In Venezuela, wie in der gesamten globalisierten Welt, planen soziale Bewegungen den Widerstand gegen die „neoliberale Politik“, selbst wenn die Regierung einen „anti-neoliberalen Diskurs“ formuliert. Das bolivarische Entwicklungsmodell in Venezuela, wie die Modelle anderer Länder, die sich als „links“ bezeichnen, löst Widerstand und Mobilisierung aus, die sich nicht nur für materialistische Werte einsetzt, sondern ebenso Respekt vor Menschenrechten, Kulturen, Gleichheit der Geschlechter, und eine gesunde Umwelt einfordert.
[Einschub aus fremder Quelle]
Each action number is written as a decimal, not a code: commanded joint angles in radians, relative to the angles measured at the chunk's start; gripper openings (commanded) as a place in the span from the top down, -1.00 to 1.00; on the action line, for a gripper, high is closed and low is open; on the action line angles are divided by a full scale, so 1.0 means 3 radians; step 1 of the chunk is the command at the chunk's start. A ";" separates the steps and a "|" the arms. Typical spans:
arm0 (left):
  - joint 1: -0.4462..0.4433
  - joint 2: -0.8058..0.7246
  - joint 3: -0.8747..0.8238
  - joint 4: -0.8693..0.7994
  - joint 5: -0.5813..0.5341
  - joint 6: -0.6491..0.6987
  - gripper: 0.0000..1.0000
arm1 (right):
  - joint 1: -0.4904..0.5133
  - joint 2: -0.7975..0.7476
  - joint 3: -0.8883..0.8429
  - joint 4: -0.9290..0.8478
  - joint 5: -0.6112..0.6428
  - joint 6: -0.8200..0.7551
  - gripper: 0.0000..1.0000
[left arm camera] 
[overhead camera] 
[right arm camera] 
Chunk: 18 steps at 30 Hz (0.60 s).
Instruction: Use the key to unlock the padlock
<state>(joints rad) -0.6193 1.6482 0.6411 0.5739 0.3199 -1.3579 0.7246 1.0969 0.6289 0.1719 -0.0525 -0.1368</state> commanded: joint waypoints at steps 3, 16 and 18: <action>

Es geht daher nicht alleinig um die Logik des Neoliberalismus und des Anti-Neoliberalismus, denn beide Ideologien können gegen die Durchsetzung dieser Werte stehen.

Im Falle von Venezuela, kommt der Widerstand nicht nur aus dem Kreis der Chavez GegnerInnen, sondern auch der Chavez Anhängerschaft, denn unter ihnen herrscht eine große ideologische Heterogenität. Aufgrund des Fehlens einer klaren ideologische Linie innerhalb der Chavez Bewegung, kann sich eine Bewegung formieren, die sich weder auf den Neoliberalismus noch auf den Anti-Neoliberalismus bezieht. Das ist insbesondere bei den Umwelt- und indigenen Bewegung der Fall, die sich zwar per definitionem als „anti-neoliberal“ verstehen und zu einem beachtlichen Anteil zur Chavez Anhängerschaft gehören, die aber zunehmend diese Dichotomie in Frage stellt, und einen Wandel der politischen, kulturellen, Geschlechter, sozialen und umweltpolitischen Agenda einfordert.

Bislang verhindert die große ideologische Heterogenität und die Klassenunterschiede innerhalb der Umweltbewegung einen gemeinsam formulierten Ansatz und führen zu einer Entfremdung verschiedener Gruppierungen untereinander, die in der Vergangenheit noch gemeinsame Strategien verfolgt haben. All das verkleinert die Macht der Umweltbewegungen, der indigenen und der Menschenrechtsorganisationen. Das Fehlen einer objektiven Darstellung der sozio-ökologischen Krise und das Fehlen einer gemeinsamen Strategie haben zu einer Schwächung dieser Bewegungen geführt. Während ideologische Allianzen aufgrund ihrer Heterogenität und Polarisation unrealistisch bleiben, kommt es in Zukunft darauf an, gegen die zerstörerischen Auswirkungen der Umweltpolitik von Chavez, eine neue Sprache und neue Symbole zu entwickeln, um dadurch die Mobilisierung, ob virtuell oder real, zu kanalisieren.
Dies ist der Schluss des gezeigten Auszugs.